I remember when the church I attended in Monterey first suggested installing a labyrinth 20 years ago. It seemed to me at first just the latest fad, and the proponents were so "New Age-y" that I had my doubts. In their enthusiasm it sounded to me that they were worshipping the labyrinth, rather than God.
My mind was changed by two different sets of people and how they reacted to the idea of installing a labyrinth. I heard people tell stories of having been really hurt by church, shunned or scorned, and they said this simple walking meditation in a spiritual place was helping them feel welcomed back in and connected to God. OK, that was a good thing. Then I heard the bitter old men of the finance committee vote against it, concerned only with the threat of liability and the danger of strangers on the property. OK, if those fossils were so opposed to it, then it must really be a good idea. I've walked many a labyrinth since.
So I was surprised that my initial reaction to the happy yoga folks in the cathedral was a little bit of annoyance and disapproval.
Just a little. I could get over the intrusive noise in my quiet Evening Prayer time. And it was good to see the labyrinth doing its job again, getting young folks into church. I have no trouble with having a religious practice originally developed by Hinduism take place in a Christian church. (Perhaps it was OK to me because it was New Age yoga atop New Age labyrinth. Except they are both ancient practices, older than Christianity!)
My problem was, they weren't just putting down their mats on the labyrinth. They needed more room. They lined the aisles with their pink and green and purple mats, and then along the side aisles. And then I saw the young woman in a tight and minimal leotard laying her mat down in the chancel area, in front of the high altar. I thought to myself, "Does the bishop know about this?"
The chancel is the area in "high" churches, Catholic and Anglican mostly, around the altar, often surrounded by a low rail, which is also the communion rail. Only certain people can enter that area during the worship service. It is special, due extra respect.
That's what I was taught as a little Episcopal girl. I still feel a little in awe when I go to an Anglican church and we are invited to sit in the choir stalls during evensong - do I deserve to sit up here, so close to the holiest part?
But come on, Streeter, you left that church because you don’t believe in any hierarchies in God’s community, no one is better than others, no places are so holy that some people are forbidden. You are now a Congregationalist, all are welcome here.
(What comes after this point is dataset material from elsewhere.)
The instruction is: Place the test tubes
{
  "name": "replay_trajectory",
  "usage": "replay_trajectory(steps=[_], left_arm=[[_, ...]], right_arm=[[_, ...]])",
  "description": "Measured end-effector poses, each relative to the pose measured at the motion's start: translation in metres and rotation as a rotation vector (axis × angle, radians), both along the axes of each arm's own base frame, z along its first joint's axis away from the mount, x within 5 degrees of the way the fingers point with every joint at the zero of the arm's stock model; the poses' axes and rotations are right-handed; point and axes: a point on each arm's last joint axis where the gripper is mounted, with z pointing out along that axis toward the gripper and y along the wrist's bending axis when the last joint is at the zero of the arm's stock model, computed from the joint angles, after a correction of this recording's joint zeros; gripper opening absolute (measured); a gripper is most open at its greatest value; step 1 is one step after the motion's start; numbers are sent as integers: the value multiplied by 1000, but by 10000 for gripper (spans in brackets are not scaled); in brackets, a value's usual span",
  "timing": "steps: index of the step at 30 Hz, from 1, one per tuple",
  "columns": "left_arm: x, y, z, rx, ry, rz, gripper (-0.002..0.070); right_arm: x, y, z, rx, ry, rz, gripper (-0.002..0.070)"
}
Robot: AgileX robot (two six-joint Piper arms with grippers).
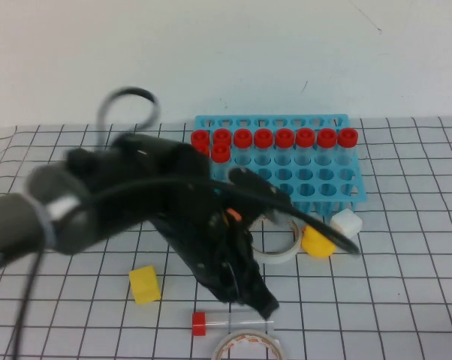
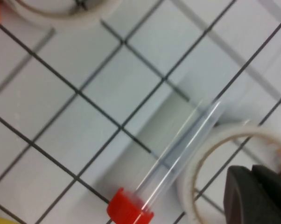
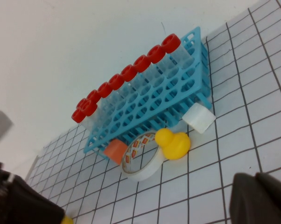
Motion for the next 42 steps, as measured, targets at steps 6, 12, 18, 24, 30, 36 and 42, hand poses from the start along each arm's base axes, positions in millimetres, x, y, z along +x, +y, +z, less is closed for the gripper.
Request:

And I’ve felt the sting of those restrictions personally - it was used to keep women out of serving at the altar - I was never allowed to be an altar girl, there was no such thing. Neither were there women priests when I was growing up.
OK, so I tried to remember that I’d left behind the idea that there is a holy of holies and some people aren't allowed in. So why not have yoga mats in front of the altar? Why not leotards in church - I've seen them on liturgical dancers?
You can see why I have trouble going to church - my brain works too hard and I have a wee tiny judgmental and puritan streak.
But then I walked through the yoga crowd. I saw the very happy attendees, and saw more streaming up the steps. Others I saw getting off the cable car with mats under their arms saying they had come from across the bay. A cathedral priest stood at the entrance welcoming people to "this time of meditation in this holy place, where all are welcome.” The yoga teacher said, "Your body is temple, breathe in the spirit of love and healing and give thanks."
And I thought, "Get over it, Streeter, the altar is the exact place where seekers and pilgrims should be, and should move, and should lie on holy ground and lift up their hearts and the rest of their bodies to the Holy Spirit."
I hope the bishop knows about this, and how vital this ministry is.